## What the task requires
In the data below, find the line containing "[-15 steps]" and the line containing "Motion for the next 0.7", then reproduce them and every line between, exactly. Omit pictures.
################
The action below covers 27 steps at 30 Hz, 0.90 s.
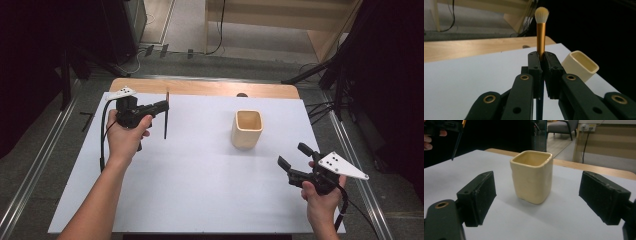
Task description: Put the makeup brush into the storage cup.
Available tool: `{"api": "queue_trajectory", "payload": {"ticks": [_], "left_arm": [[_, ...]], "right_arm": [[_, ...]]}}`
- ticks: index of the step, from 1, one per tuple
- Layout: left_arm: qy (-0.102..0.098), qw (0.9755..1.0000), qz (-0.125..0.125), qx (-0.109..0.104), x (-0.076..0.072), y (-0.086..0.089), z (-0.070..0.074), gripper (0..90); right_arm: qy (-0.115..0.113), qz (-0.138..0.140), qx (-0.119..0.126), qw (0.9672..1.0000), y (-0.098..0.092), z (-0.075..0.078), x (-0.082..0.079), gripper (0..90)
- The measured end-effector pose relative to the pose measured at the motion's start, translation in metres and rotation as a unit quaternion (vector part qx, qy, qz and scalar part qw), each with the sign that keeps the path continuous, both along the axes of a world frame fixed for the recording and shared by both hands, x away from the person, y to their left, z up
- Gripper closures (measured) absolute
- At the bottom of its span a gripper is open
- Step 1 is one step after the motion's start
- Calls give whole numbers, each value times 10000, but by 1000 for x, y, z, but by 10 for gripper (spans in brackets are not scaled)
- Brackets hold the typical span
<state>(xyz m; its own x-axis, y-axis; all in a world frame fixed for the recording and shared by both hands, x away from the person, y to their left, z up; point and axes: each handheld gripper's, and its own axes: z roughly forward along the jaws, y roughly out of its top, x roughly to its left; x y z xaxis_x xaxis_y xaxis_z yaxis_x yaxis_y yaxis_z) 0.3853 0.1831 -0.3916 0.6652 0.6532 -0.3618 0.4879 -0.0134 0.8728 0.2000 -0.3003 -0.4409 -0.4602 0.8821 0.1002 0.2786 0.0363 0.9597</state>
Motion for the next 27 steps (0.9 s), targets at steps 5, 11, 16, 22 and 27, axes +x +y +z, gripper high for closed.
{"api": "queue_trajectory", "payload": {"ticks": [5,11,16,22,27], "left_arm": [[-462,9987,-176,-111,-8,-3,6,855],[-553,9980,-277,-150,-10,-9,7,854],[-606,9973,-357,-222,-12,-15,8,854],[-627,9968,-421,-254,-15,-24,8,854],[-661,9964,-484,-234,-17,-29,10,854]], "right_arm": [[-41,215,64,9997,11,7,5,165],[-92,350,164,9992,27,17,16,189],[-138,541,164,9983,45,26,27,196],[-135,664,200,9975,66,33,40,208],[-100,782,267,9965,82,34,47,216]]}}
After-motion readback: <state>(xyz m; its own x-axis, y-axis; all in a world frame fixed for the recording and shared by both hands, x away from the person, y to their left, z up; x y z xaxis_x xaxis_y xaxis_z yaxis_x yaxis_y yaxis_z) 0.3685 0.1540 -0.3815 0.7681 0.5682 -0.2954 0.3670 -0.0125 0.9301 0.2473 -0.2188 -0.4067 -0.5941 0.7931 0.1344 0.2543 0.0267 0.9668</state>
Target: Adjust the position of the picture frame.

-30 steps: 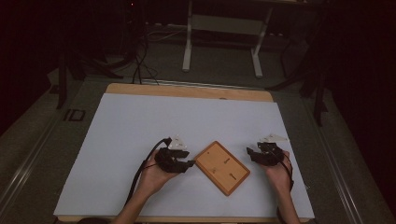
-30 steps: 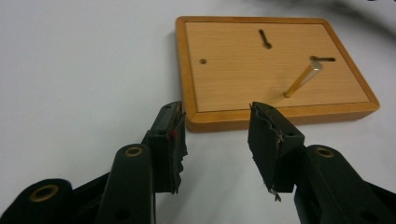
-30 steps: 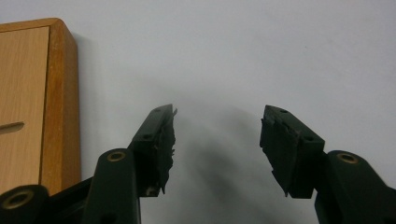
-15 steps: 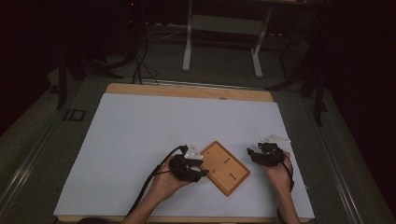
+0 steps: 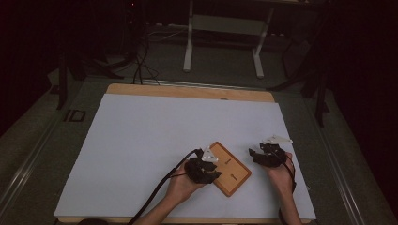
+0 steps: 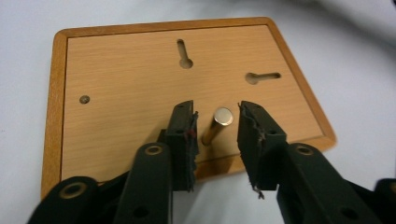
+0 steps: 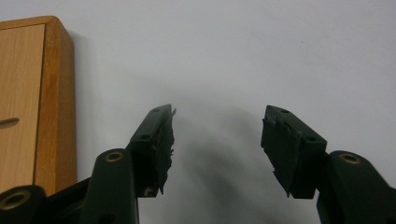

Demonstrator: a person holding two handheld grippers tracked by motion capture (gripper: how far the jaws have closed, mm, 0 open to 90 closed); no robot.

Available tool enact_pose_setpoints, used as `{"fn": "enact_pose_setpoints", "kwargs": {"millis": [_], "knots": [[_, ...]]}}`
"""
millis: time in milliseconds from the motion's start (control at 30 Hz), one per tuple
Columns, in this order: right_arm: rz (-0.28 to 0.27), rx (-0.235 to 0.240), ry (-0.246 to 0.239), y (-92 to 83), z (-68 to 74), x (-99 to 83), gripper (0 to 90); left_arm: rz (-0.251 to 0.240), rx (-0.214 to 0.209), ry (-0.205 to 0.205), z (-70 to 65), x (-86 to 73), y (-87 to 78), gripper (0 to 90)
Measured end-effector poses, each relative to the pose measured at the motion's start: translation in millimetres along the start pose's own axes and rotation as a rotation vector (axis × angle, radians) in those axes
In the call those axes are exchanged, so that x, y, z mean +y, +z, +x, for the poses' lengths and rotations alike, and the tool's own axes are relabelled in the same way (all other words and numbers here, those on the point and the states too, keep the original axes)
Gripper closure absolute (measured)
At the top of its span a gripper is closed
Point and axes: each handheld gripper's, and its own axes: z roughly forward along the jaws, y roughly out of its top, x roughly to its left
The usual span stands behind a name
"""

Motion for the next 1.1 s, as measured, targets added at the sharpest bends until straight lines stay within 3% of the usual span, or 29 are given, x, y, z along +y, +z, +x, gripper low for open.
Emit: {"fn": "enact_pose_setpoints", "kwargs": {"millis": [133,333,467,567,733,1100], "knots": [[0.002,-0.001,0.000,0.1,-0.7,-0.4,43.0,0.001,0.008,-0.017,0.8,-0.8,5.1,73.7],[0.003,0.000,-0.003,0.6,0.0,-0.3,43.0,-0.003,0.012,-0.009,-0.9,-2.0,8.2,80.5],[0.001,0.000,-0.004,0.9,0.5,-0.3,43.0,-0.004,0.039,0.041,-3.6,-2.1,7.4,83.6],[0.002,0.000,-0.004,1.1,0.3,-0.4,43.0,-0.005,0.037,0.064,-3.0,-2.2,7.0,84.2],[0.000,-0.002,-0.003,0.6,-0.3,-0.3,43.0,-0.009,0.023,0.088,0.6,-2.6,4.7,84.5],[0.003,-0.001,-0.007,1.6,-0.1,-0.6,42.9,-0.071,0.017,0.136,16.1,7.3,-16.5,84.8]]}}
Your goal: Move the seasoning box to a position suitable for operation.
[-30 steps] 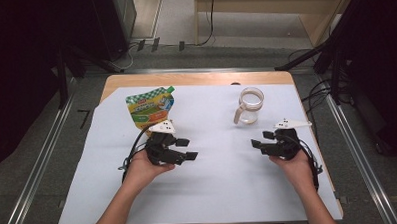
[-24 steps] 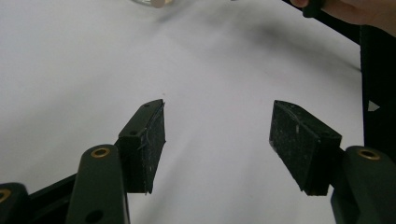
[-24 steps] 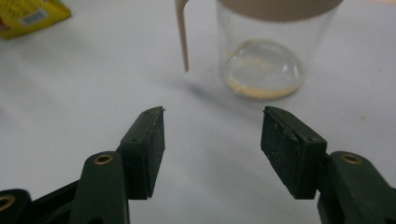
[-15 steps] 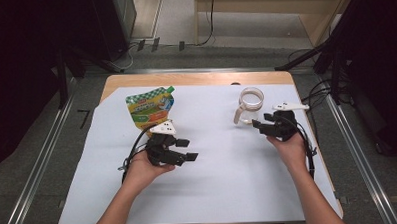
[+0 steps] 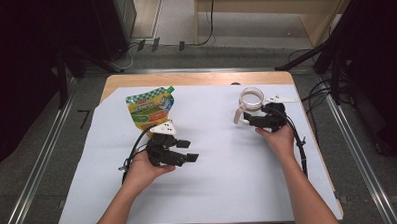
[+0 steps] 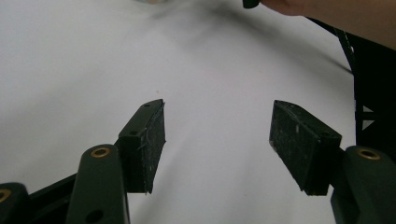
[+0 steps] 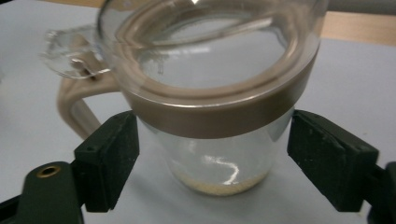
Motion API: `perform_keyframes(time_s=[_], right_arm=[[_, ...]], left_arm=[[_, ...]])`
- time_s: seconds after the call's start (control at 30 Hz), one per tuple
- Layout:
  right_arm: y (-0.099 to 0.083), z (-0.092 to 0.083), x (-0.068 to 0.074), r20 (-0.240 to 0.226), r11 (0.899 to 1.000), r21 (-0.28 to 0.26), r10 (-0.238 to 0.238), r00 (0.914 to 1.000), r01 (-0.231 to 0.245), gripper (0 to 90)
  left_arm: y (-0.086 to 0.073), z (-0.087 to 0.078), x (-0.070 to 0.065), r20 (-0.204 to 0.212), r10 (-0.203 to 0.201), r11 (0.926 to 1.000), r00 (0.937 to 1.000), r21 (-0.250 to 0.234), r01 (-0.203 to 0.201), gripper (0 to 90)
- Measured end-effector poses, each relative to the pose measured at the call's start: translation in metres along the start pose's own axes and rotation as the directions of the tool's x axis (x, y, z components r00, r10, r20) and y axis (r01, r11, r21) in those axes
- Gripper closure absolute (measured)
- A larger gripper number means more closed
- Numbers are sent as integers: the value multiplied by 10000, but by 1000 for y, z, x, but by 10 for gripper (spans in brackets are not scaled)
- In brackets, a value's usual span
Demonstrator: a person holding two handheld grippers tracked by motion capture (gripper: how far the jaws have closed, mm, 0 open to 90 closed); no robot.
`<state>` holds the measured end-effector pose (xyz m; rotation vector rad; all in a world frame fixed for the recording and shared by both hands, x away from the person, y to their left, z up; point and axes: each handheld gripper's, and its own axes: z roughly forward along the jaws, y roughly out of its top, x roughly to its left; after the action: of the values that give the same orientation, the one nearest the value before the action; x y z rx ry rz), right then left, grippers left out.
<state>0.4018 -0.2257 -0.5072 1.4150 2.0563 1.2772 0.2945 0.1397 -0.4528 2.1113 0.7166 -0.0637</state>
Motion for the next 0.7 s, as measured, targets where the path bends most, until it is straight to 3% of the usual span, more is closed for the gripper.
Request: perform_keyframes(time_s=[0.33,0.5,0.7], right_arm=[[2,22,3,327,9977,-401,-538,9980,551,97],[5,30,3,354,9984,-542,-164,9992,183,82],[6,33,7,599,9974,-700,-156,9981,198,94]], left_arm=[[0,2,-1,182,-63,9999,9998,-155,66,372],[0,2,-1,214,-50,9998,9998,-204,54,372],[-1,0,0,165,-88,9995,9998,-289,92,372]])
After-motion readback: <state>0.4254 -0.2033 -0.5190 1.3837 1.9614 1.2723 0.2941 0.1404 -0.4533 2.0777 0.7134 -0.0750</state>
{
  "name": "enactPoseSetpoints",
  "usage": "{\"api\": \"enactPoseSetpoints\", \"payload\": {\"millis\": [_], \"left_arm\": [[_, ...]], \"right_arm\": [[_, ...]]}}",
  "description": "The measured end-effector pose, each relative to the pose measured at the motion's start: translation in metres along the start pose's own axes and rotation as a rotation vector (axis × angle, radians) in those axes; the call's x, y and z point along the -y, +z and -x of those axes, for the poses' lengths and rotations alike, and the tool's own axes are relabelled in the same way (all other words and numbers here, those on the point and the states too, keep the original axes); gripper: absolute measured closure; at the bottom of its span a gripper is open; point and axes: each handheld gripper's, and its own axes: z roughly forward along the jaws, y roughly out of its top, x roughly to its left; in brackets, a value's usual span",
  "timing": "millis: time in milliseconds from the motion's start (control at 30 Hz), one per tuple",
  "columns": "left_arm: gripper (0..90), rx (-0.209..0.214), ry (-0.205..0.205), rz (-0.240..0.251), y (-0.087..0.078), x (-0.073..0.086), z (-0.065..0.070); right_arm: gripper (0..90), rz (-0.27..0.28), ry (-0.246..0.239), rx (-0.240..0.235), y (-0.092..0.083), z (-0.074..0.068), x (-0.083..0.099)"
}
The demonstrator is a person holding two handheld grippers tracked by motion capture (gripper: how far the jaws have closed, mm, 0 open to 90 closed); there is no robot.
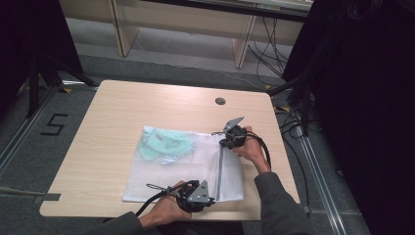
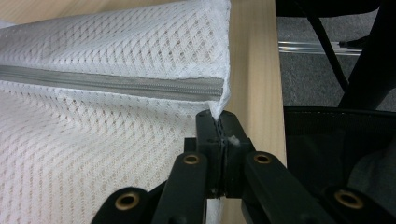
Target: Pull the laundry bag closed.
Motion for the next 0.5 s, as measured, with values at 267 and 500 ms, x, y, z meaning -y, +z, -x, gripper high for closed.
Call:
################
## Task response
[-15 steps] 
[+0 steps] 
[+0 steps] 
[+0 steps] 
Motion API: `perform_keyframes(time_s=[_], right_arm=[[_, ...]], left_arm=[[_, ...]])`
- time_s: seconds after the call's start (control at 30 Hz), one per tuple
- Layout:
  right_arm: y (-0.099 to 0.083), z (-0.092 to 0.083), x (-0.068 to 0.074), r20 (-0.240 to 0.226), r11 (0.899 to 1.000), r21 (-0.28 to 0.26), r10 (-0.238 to 0.238), r00 (0.914 to 1.000), r01 (-0.231 to 0.245), gripper (0 to 90)
  left_arm: y (-0.086 to 0.073), z (-0.087 to 0.078), x (-0.070 to 0.065), r20 (-0.204 to 0.212), r10 (-0.203 to 0.201), r11 (0.926 to 1.000), r00 (0.937 to 1.000), r21 (-0.250 to 0.234), r01 (-0.203 to 0.201), gripper (0 to 90)
- Measured end-effector poses, each relative to the pose measured at the call's start: translation in metres along the start pose's own axes and rotation as the directions of the tool's x axis (x, y, z components r00, r10, r20) and y axis (r01, r11, r21) in those axes
- Gripper closure absolute (measured)
- A larger gripper number means more closed
- Numbers are sent as integers: the value multiplied by 10000, but by 1000 for y, z, x, but by 10 for gripper (spans in brackets are not scaled)
- In brackets, a value's usual span
Demonstrator: a person holding two handheld grippers tracked by motion capture (gripper: how far the jaws have closed, mm, 0 open to 90 closed); no robot.
`<state>` holds the measured end-effector pose (xyz m; rotation vector rad; all in a world frame fixed for the recording and shared by both hands, x away from the person, y to their left, z up; point and axes: each handheld gripper's, and its own axes: z roughly forward along the jaws, y roughly out of its top, x roughly to its left; after the action: of the values that give the same orientation, the one nearest the value before the action; x y z rx ry rz), right then left, grippers left out.
<state>0.4018 -0.2257 -0.5072 1.4150 2.0563 1.2772 0.2945 0.1397 -0.4528 2.1113 0.7166 -0.0637</state>
Motion for the next 0.7 s, as measured, targets where the path bends most, until it is straight to 3% of the usual span, more is closed for the gripper.

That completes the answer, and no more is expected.